O Globo
A aprovação da barbárie é um grito de alívio
de comunidades submissas a essas quadrilhas que as dominam no dia a dia
A tragédia que se abateu sobre o país há
muitos anos, com a dominação de vastos territórios nacionais por quadrilhas de
narcotraficantes e milicianos (especialmente no Rio de Janeiro, onde mais uma
vez se traduziu em dezenas de mortes na guerra urbana), não pode ser enfrentada
a partir de premissas que já não retratam a realidade. Clamar por respeito aos
direitos humanos nesse combate ou, por outro lado, alegar que bandido bom é
bandido morto são premissas que já não são suficientes e distorcem o debate.
Claro que ninguém pode ser insensível à morte de dezenas de pessoas, mesmo que todos fossem bandidos. Mas é preciso saber que o problema não se resolve com chacinas, nem com carta branca para a polícia reagir sem controles morais. Vira tudo guerra aberta entre facções, sem que a sociedade encontre uma saída. As pesquisas de opinião, que mostram grande apoio dos moradores de comunidades às ações policiais, são demonstração explícita de que já não aguentam mais o jugo dos traficantes e milicianos sobre suas vidas.

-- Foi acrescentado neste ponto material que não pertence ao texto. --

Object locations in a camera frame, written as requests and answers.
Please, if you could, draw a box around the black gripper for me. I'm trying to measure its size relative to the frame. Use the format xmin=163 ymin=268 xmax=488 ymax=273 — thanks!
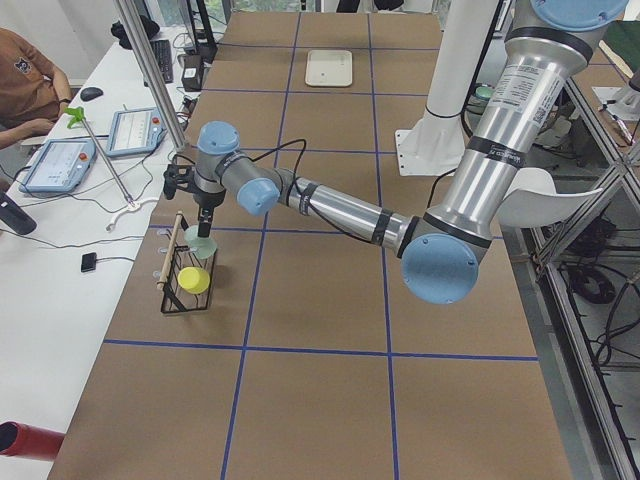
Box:
xmin=193 ymin=188 xmax=225 ymax=237

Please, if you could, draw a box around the black computer mouse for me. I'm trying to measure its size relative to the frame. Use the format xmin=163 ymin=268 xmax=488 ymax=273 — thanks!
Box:
xmin=80 ymin=87 xmax=104 ymax=102

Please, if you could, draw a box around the white plastic chair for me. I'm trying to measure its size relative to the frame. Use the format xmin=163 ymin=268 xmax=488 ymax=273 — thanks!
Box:
xmin=497 ymin=167 xmax=603 ymax=228

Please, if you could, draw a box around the small black square device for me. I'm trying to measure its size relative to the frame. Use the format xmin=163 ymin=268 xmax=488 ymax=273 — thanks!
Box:
xmin=80 ymin=252 xmax=98 ymax=273

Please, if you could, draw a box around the far blue teach pendant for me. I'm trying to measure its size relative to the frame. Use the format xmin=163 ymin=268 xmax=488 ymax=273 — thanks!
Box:
xmin=106 ymin=108 xmax=166 ymax=158

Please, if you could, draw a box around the person in brown shirt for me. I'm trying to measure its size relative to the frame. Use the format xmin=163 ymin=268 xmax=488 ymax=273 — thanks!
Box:
xmin=1 ymin=29 xmax=73 ymax=148

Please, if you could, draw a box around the black keyboard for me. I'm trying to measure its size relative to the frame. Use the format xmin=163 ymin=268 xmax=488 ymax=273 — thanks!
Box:
xmin=150 ymin=39 xmax=174 ymax=83

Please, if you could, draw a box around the metal rod green clamp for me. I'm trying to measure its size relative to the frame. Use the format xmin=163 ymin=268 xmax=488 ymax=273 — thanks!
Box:
xmin=64 ymin=107 xmax=159 ymax=232

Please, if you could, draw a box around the cream rabbit tray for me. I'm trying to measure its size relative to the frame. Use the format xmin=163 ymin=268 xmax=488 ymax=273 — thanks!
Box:
xmin=305 ymin=49 xmax=353 ymax=88

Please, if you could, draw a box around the black wire cup rack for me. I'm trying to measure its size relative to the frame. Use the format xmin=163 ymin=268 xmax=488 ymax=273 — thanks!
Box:
xmin=155 ymin=211 xmax=217 ymax=314

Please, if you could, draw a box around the black handheld object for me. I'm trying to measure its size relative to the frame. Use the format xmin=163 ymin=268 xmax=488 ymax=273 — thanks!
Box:
xmin=0 ymin=192 xmax=37 ymax=235

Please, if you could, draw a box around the black power adapter box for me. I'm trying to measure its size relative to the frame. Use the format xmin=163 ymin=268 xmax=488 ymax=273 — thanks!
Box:
xmin=181 ymin=54 xmax=204 ymax=92

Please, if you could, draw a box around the aluminium frame post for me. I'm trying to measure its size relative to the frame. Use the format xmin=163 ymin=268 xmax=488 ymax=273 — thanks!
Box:
xmin=114 ymin=0 xmax=187 ymax=153

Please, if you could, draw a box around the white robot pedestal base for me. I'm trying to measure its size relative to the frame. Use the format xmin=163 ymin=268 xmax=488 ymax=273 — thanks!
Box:
xmin=395 ymin=0 xmax=500 ymax=176

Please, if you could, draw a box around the red cylinder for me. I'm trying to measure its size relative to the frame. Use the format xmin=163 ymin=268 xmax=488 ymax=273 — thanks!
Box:
xmin=1 ymin=421 xmax=65 ymax=461

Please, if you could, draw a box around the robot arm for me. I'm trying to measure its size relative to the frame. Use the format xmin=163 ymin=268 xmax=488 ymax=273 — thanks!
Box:
xmin=193 ymin=1 xmax=626 ymax=304

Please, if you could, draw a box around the near blue teach pendant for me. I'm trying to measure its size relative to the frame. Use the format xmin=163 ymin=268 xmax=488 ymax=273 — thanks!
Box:
xmin=19 ymin=139 xmax=96 ymax=194

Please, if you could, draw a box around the blue teach pendant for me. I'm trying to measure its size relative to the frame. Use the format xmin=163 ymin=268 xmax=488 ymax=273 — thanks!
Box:
xmin=106 ymin=108 xmax=166 ymax=158
xmin=19 ymin=139 xmax=96 ymax=194

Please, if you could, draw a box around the pale green cup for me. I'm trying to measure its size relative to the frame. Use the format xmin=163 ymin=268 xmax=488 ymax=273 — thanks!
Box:
xmin=184 ymin=225 xmax=218 ymax=260

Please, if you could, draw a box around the yellow cup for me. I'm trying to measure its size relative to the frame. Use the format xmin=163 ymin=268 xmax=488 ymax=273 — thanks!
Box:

A aprovação da barbárie é um grito de alívio
de comunidades submissas a essas quadrilhas que as dominam no dia a dia, da luz
ao gás, da internet ao direito de moradia, da “segurança” à circulação em seu
próprio condomínio. Mas não é solução do problema, que a politicagem impede há
anos de ser resolvido. O então governador do Rio, Leonel Brizola, proibiu a
polícia de subir os morros e deu um tempo precioso para que elas se
organizassem nos territórios.
O hoje presidente do Supremo Tribunal Federal
(STF), ministro Edson Fachin, também tornou quase impossível a ação das
polícias nas favelas com diversas condições prévias que tornaram inócuas as
operações de surpresa da repressão policial. As Unidades de Polícia
Pacificadora (UPPs) foram um caminho jogado fora pela corrupção do governo
Sérgio Cabral.
Mesmo as eventuais boas intenções dessas e
outras medidas deram tempo para o poder dos bandidos se consolidar. No primeiro
governo Lula, houve a decisão de criar uma Secretaria Nacional de Segurança
Pública ligada diretamente ao Palácio do Planalto, sob o comando do sociólogo
Luiz Eduardo Soares. Durou só dez meses. O todo-poderoso chefe da Casa Civil,
José Dirceu — que mais tarde declarou que gostaria de ser nomeado “czar das
drogas” — incomodou-se com a influência política de Soares, e ele acabou
caindo. Discutia-se naquela ocasião a necessidade de afastar a figura do
presidente da República do combate às drogas, para que um eventual fracasso não
o atingisse.
Só anos depois, no governo Michel Temer,
voltou-se a dar atenção ao tema criando, em 2018, um Ministério Extraordinário
da Segurança Pública, a cargo do ministro Raul Jungmann. No entanto ele só
existiu por um ano. Ao assumir o governo, em janeiro de 2019, Jair Bolsonaro o
extinguiu. Hoje, muitas ações de Garantia da Lei e da Ordem (GLO) depois, vemos
que os traficantes e milicianos estão mais armados que as forças policiais,
talvez até mesmo que as Forças Armadas regulares. Isso ficou demonstrado depois
que os bandidos usaram até de drones para atacar os policiais, como se vê nas
guerras modernas.
O respeito aos direitos humanos é dever
anterior e prioritário, mas estamos numa guerra assimétrica em favor dos
bandidos, em que se definiu que a polícia só será eficaz se matar a três por
dois, e os bandidos têm apoios financeiros e estratégicos até do exterior, onde
já se ligam a quadrilhas de países vizinhos para o tráfico internacional. O
domínio territorial já é fato, havendo lugares onde o poder público não tem
condição de atuar. Não há mais tempo a perder, a ação do Estado tem de ser de
informação, inteligência e tecnologia, antes que o enfrentamento produza novas
tragédias.
A proposta do ministro da Justiça, Ricardo
Lewandowski, de unificar os sistemas de inteligência e informação estaduais e
de ação conjunta de diversos órgãos federais, estaduais e municipais é o
caminho para um novo recomeço no combate ao crime organizado em nível nacional.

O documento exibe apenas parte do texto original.